◆ **TASK STATEMENT**: Below you will find a set of lines. Repeat them all exactly.
++++ GIVEN INFORMATION ++++
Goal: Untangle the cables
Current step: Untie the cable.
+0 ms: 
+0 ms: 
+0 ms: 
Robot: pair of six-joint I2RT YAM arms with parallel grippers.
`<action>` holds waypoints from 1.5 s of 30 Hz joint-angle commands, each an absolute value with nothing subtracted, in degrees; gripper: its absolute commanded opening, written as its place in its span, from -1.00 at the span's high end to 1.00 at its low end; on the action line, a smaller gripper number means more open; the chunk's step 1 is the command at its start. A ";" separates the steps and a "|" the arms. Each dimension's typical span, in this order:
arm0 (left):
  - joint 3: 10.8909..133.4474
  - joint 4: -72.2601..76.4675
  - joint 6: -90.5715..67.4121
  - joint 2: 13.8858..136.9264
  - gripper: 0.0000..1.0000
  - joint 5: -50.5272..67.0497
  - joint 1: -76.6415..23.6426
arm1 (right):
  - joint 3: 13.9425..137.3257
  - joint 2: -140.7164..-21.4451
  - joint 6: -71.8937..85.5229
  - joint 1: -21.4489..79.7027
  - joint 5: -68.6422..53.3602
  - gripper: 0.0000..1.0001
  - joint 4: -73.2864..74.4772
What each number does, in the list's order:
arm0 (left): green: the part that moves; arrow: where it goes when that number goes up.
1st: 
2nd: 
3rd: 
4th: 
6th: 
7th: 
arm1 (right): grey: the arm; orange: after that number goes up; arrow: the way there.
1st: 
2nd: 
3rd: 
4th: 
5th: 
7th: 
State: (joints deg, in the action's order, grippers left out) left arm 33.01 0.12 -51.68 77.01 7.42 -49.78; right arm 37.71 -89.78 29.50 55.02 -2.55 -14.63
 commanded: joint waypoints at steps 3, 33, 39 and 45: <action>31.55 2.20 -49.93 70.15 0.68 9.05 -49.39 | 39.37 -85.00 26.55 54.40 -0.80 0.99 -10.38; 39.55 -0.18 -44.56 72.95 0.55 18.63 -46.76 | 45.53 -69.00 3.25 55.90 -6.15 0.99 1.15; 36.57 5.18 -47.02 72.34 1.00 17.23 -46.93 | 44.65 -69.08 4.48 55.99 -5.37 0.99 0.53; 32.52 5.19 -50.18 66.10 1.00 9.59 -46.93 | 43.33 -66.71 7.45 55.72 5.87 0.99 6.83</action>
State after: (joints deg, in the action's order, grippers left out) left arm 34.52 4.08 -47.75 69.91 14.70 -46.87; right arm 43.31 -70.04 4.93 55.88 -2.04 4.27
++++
◆ **FINAL ANSWER**:
Goal: Untangle the cables
Current step: Untie the cable.
+0 ms: 
+0 ms: 
+0 ms: 
Robot: pair of six-joint I2RT YAM arms with parallel grippers.
`<action>` holds waypoints from 1.5 s of 30 Hz joint-angle commands, each an absolute value with nothing subtracted, in degrees; gripper: its absolute commanded opening, written as its place in its span, from -1.00 at the span's high end to 1.00 at its low end; on the action line, a smaller gripper number means more open; the chunk's step 1 is the command at its start. A ";" separates the steps and a "|" the arms. Each dimension's typical span, in this order:
arm0 (left):
  - joint 3: 10.8909..133.4474
  - joint 4: -72.2601..76.4675
  - joint 6: -90.5715..67.4121
  - joint 2: 13.8858..136.9264
  - gripper: 0.0000..1.0000
  - joint 5: -50.5272..67.0497
  - joint 1: -76.6415..23.6426
arm1 (right):
  - joint 3: 13.9425..137.3257
  - joint 2: -140.7164..-21.4451
  - joint 6: -71.8937..85.5229
  - joint 1: -21.4489..79.7027
  - joint 5: -68.6422..53.3602
  - gripper: 0.0000..1.0001
  - joint 4: -73.2864..74.4772
What each number does, in the list's order:
arm0 (left): green: the part that moves; arrow: where it goes when that number goes up.
1st: 
2nd: 
3rd: 
4th: 
6th: 
7th: 
arm1 (right): grey: the arm; orange: after that number goes up; arrow: the way there.
1st: 
2nd: 
3rd: 
4th: 
5th: 
7th: 
State: (joints deg, in the action's order, grippers left out) left arm 33.01 0.12 -51.68 77.01 7.42 -49.78; right arm 37.71 -89.78 29.50 55.02 -2.55 -14.63
 commanded: joint waypoints at steps 3, 33, 39 and 45: <action>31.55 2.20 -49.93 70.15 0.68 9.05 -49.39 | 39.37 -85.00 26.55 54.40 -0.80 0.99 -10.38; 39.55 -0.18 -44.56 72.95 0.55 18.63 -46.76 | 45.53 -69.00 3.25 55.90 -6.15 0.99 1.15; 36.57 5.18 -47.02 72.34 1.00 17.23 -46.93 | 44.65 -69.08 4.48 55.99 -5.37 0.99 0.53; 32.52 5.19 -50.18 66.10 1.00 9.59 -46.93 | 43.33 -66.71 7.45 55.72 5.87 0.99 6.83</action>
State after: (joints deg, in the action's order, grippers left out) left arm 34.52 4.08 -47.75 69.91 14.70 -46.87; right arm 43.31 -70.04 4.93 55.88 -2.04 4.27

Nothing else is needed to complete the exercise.